_TASK OBJECTIVE_. What are the lines from the one with "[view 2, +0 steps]" through the end of the records below, written out exactly and without the pictures?

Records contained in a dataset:
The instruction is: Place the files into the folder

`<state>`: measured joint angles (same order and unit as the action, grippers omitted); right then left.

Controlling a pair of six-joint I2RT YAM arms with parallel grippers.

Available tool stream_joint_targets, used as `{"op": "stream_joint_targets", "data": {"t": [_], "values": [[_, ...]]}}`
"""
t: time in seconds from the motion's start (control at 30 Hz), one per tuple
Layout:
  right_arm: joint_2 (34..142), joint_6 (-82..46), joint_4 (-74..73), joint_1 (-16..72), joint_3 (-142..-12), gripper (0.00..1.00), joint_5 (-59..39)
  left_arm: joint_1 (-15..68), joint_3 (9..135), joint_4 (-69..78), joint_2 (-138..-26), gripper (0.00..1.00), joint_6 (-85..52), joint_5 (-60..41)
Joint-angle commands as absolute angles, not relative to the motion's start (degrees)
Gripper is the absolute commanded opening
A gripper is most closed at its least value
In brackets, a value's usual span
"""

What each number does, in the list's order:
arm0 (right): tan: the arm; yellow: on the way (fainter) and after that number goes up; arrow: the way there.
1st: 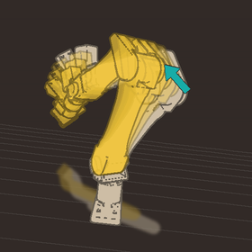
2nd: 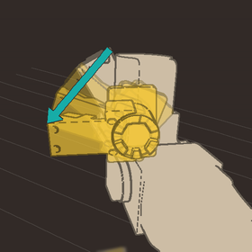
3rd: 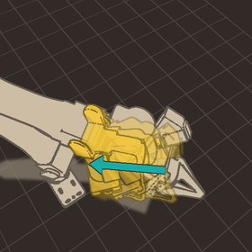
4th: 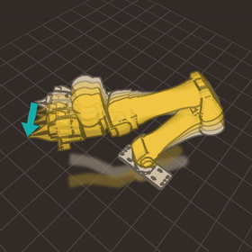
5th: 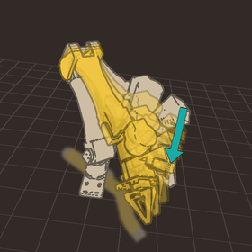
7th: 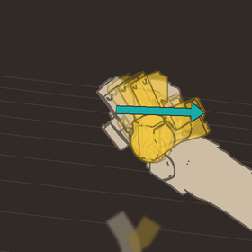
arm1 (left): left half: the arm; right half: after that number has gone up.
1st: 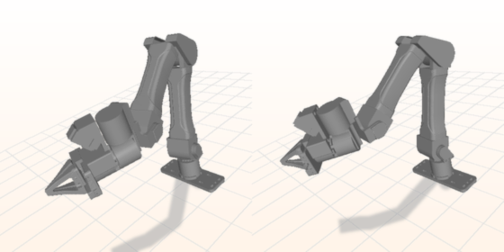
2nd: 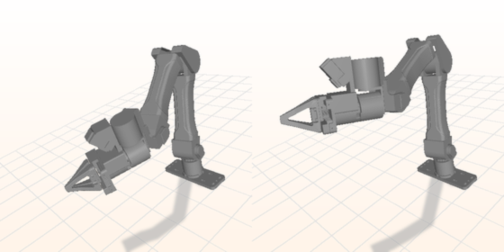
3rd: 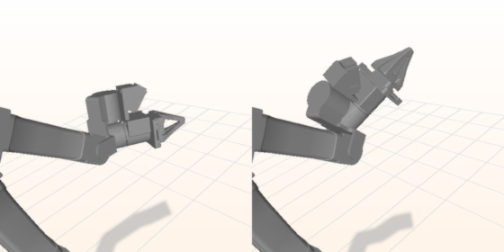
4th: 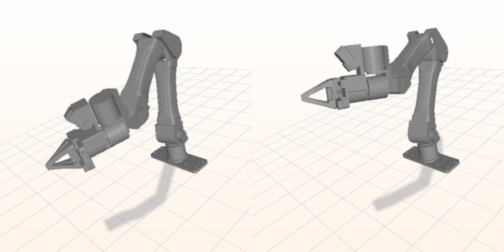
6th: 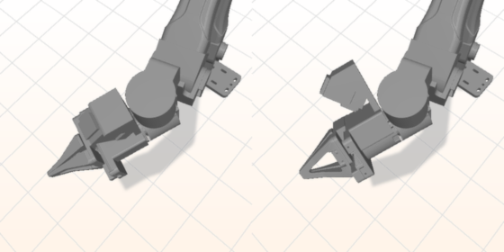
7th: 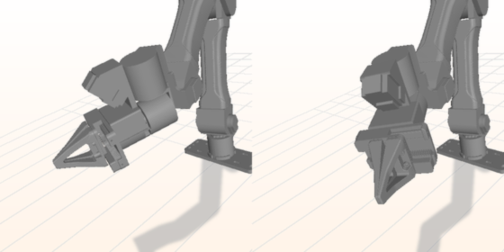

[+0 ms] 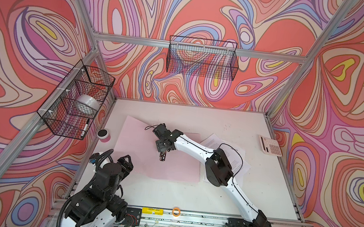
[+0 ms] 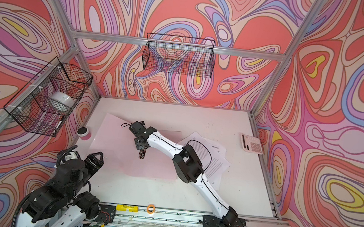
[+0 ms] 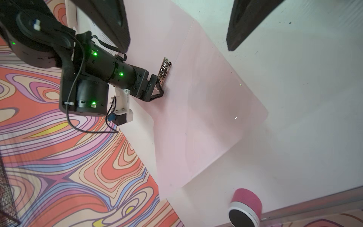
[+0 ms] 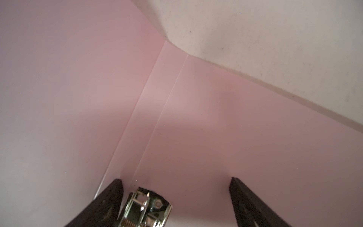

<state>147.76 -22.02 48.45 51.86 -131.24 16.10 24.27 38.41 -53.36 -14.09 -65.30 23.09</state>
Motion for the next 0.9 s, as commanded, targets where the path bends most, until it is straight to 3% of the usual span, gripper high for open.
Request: {"op": "stream_joint_targets", "data": {"t": [0.0, 0.23, 0.57, 0.87], "values": [[152.1, -20.4, 52.6, 52.0, -127.5, 0.89, 17.2, 23.9, 41.9, -64.0, -13.0, 0.76, -66.2, 27.4], [148.5, -19.5, 48.0, 52.0, -121.7, 0.89, 15.6, 23.9, 40.1, -44.4, -18.2, 0.77, -58.2, 21.6], [132.8, -16.8, 38.7, 52.0, -107.1, 0.89, 14.7, 23.9, 36.5, -6.7, -52.7, 0.76, -53.1, 14.1], [122.7, -16.8, 27.7, 50.8, -96.9, 0.90, 8.2, 23.4, 36.8, 3.3, -68.3, 0.75, -53.5, 13.7]]}}
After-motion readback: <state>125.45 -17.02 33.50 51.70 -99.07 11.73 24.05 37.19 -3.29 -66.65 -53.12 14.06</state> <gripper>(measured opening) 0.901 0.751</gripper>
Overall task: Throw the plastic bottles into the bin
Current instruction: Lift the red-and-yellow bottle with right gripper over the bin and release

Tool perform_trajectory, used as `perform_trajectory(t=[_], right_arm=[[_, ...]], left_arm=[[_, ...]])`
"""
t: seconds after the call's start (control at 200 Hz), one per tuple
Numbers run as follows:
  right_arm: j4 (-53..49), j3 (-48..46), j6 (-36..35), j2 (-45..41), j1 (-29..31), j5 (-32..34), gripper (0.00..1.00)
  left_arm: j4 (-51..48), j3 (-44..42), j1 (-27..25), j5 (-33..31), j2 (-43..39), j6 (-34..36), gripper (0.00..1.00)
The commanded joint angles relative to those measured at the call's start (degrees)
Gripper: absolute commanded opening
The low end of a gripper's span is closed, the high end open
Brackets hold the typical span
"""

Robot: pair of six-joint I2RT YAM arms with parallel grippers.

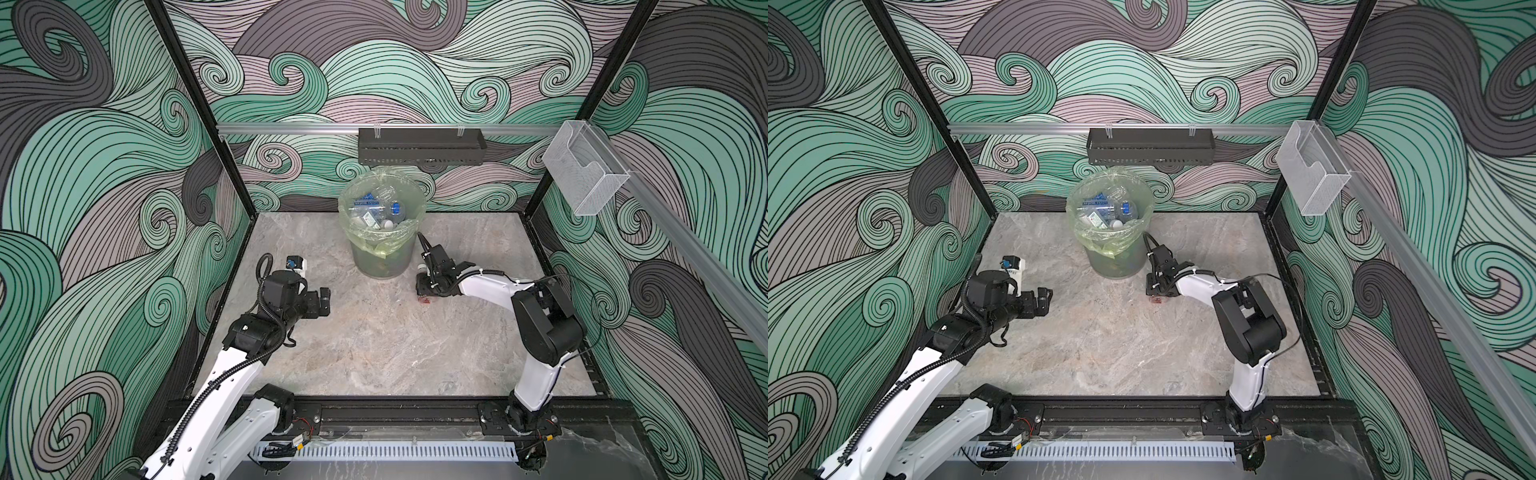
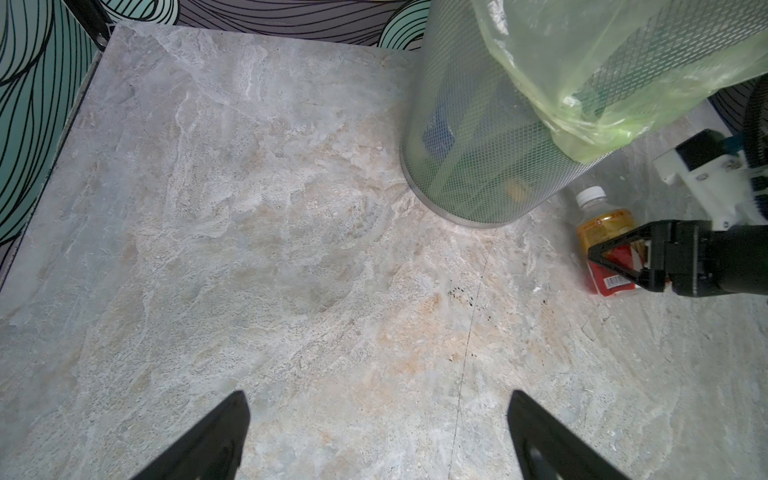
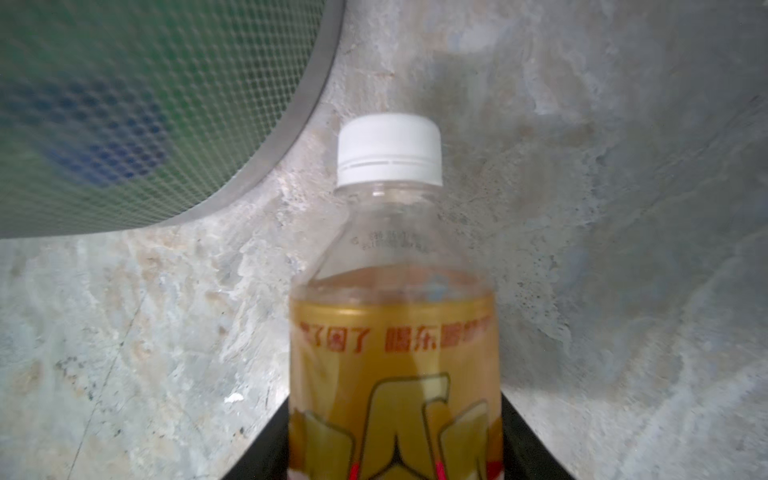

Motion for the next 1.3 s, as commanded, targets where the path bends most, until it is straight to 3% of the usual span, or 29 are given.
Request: perform_trajectory(t=[0.0, 0.385, 0.656, 0.786, 0.901, 1.006, 1.101, 1.166, 1.291], right_arm=[[-0.3, -1.4, -1.4, -6.3, -0.3, -0.4, 0.5], [1.6, -10.4, -4.3, -27.7, -0.3, -4.2, 0.47], [-1.5, -3.0, -8.4, -34.2, -0.2, -9.4, 0.46], [1.3, 8.6, -10.5, -29.8, -0.2, -11.6, 0.47], [-0.8, 26.4, -11.9, -17.1, -0.3, -13.4, 0.46], [-7.3, 45.5, -13.0, -3.2, -0.4, -12.9, 0.65], [-14.2, 58.2, -15.3, 4.2, -0.3, -11.1, 0.8], [-16.4, 60.6, -16.6, 5.0, -0.5, -9.4, 0.85], [-15.1, 54.2, -18.2, -0.1, -0.8, -6.7, 0.89]], left_arm=[[0.1, 0.2, 0.4, -0.7, 0.6, -0.4, 0.99], [2.7, -0.3, 0.4, -1.1, 2.2, -2.2, 0.99], [3.4, -0.8, 0.4, -1.2, 2.5, -3.8, 0.99], [4.1, -1.5, 0.4, -0.8, 2.2, -4.2, 0.99], [3.5, -1.0, 0.4, -0.4, 2.6, -3.4, 0.99], [2.8, 0.0, 0.4, -0.2, 2.8, -2.8, 0.99], [1.1, 1.7, 0.5, 0.0, 2.8, -2.1, 0.99], [0.4, 2.4, 0.5, -0.6, 2.3, -1.6, 0.99], [1.1, 2.0, 0.5, -1.7, 1.7, -0.8, 0.99]])
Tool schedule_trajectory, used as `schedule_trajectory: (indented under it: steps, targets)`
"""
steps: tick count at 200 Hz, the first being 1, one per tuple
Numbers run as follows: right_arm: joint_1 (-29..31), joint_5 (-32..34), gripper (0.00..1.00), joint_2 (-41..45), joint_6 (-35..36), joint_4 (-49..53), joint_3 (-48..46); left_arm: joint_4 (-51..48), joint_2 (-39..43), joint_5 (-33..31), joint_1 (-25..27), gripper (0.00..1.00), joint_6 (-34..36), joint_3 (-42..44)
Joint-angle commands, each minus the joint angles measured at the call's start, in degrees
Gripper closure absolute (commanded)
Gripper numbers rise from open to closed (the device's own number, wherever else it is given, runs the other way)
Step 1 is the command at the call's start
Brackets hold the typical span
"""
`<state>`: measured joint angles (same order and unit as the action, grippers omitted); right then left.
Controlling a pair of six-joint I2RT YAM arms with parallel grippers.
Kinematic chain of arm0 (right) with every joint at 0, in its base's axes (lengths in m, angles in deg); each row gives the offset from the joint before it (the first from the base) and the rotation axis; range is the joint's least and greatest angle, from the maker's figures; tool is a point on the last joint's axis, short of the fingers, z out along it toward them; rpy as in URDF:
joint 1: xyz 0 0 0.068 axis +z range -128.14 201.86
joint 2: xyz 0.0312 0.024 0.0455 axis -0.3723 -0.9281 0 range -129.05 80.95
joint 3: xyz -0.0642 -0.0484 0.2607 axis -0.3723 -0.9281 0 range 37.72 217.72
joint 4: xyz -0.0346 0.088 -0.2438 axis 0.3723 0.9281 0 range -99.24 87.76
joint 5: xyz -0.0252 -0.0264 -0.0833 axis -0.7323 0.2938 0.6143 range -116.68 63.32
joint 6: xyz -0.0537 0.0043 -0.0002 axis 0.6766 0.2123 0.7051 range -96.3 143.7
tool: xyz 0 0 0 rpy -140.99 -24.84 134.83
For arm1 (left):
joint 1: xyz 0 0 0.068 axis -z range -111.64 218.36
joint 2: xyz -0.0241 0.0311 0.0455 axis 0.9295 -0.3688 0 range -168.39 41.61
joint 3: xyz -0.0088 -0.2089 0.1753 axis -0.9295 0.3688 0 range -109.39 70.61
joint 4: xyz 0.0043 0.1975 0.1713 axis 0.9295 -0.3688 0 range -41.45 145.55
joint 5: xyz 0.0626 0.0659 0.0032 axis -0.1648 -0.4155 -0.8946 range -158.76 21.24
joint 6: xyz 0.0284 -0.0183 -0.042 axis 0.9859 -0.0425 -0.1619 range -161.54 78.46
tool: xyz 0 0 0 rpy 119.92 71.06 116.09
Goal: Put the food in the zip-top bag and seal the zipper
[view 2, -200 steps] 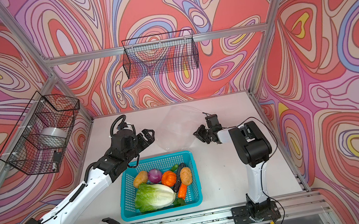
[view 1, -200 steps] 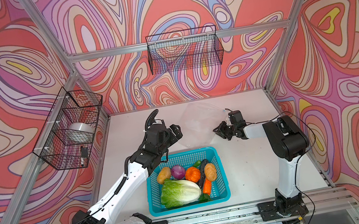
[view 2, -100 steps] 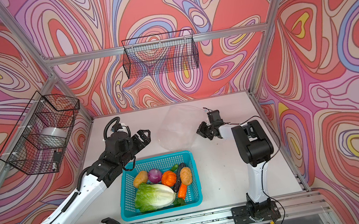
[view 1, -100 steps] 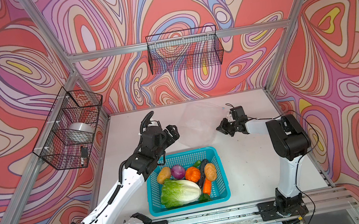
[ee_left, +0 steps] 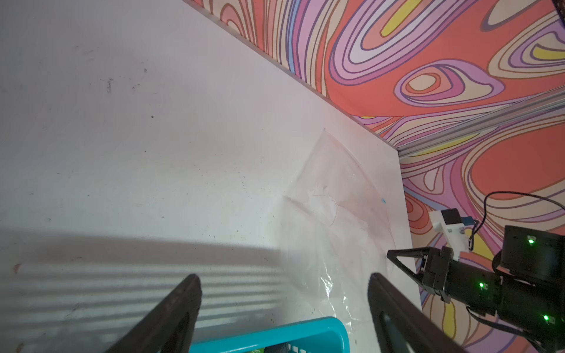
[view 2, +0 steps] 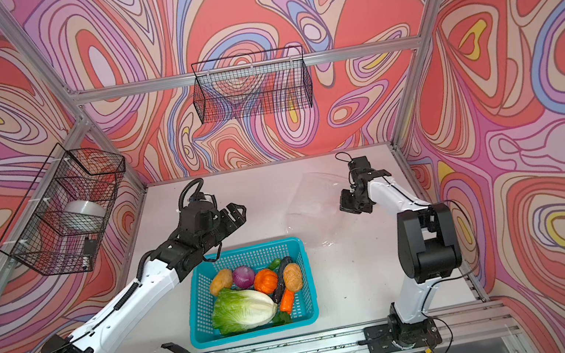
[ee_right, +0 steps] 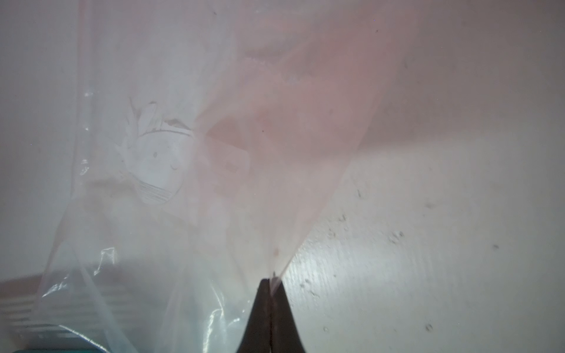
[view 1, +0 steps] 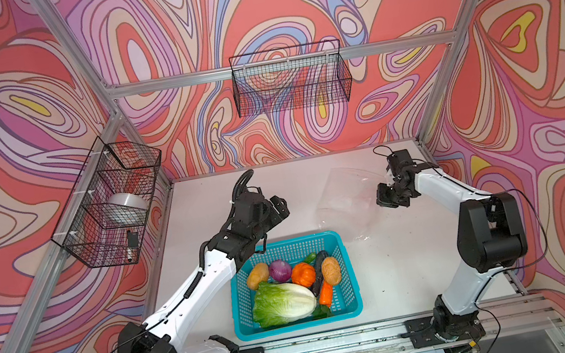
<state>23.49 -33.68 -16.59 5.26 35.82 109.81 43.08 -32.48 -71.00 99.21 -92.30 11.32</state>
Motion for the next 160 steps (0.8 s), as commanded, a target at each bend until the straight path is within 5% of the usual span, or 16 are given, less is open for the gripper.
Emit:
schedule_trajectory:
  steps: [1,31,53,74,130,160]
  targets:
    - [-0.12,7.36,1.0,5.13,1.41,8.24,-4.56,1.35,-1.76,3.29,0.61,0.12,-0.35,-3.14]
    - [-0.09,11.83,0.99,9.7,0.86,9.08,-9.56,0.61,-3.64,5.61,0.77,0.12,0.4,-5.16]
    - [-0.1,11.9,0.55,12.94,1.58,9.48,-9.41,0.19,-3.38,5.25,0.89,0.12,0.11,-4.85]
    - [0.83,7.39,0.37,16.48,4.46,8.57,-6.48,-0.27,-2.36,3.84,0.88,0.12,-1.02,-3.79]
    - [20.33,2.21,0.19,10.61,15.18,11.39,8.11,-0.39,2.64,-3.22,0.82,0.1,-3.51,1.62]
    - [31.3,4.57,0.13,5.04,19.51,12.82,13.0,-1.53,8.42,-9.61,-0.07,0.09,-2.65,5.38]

_RESPONSE BOX_.
[view 2, +0 steps] 
[ee_right, +0 steps] 
[view 1, +0 steps] 
<state>23.49 -33.68 -16.59 5.26 35.82 109.81 43.08 -32.48 -71.00 99.21 -92.30 11.32</state>
Motion for the next 160 steps (0.8 s), as commanded, a target at each bend until the straight path is within 5% of the usual span, or 16 are given, less is open for the gripper.
Emit:
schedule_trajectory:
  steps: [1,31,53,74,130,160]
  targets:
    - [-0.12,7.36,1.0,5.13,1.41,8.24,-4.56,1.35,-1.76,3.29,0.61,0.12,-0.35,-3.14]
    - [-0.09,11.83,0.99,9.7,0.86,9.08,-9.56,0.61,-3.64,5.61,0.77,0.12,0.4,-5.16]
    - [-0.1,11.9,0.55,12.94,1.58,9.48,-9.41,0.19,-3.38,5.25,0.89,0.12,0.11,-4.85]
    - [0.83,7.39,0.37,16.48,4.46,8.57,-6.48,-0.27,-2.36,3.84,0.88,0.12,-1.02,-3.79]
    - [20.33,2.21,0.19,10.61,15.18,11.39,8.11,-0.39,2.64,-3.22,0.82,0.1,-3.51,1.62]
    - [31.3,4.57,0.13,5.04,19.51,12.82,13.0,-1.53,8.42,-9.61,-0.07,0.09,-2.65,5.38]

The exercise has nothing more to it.